*What you should do*:
Your answer should consist of each line below that contains the string "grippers".

*Material provided*:
·····
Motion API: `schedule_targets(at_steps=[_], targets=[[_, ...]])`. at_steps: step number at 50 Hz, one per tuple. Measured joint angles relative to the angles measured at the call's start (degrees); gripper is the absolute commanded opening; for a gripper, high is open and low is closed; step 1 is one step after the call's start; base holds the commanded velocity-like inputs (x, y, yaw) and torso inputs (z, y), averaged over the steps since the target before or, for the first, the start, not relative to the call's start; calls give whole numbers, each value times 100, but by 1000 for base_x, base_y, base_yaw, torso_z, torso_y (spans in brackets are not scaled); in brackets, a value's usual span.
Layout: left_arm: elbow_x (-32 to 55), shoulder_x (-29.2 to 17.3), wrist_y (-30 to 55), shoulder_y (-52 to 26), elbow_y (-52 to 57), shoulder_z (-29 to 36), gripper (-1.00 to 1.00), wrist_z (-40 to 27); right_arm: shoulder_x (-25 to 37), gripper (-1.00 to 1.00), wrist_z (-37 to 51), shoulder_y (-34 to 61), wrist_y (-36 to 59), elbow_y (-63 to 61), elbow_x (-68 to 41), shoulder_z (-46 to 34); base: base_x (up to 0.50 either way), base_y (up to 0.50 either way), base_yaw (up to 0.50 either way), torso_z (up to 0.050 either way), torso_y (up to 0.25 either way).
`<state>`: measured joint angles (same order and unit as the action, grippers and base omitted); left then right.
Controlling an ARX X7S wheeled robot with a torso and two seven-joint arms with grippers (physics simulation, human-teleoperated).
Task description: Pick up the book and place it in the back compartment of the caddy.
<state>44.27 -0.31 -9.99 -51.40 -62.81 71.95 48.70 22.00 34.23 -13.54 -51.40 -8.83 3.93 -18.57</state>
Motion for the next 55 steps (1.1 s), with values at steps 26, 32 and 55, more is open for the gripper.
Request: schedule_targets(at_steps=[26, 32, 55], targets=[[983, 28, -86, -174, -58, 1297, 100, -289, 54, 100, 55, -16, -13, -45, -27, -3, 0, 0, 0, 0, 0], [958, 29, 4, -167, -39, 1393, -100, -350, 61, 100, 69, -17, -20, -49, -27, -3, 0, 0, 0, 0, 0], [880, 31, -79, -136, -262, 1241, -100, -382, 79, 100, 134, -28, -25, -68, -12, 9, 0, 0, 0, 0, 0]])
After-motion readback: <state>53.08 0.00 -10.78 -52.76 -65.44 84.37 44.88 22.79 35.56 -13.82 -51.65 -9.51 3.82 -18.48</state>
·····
*Your solution*:
`<state>`: measured joint angles (same order and unit as the action, grippers and base omitted); left then right.
Controlling an ARX X7S wheeled robot with a torso and two seven-joint arms with grippers (physics simulation, human-teleoperated).

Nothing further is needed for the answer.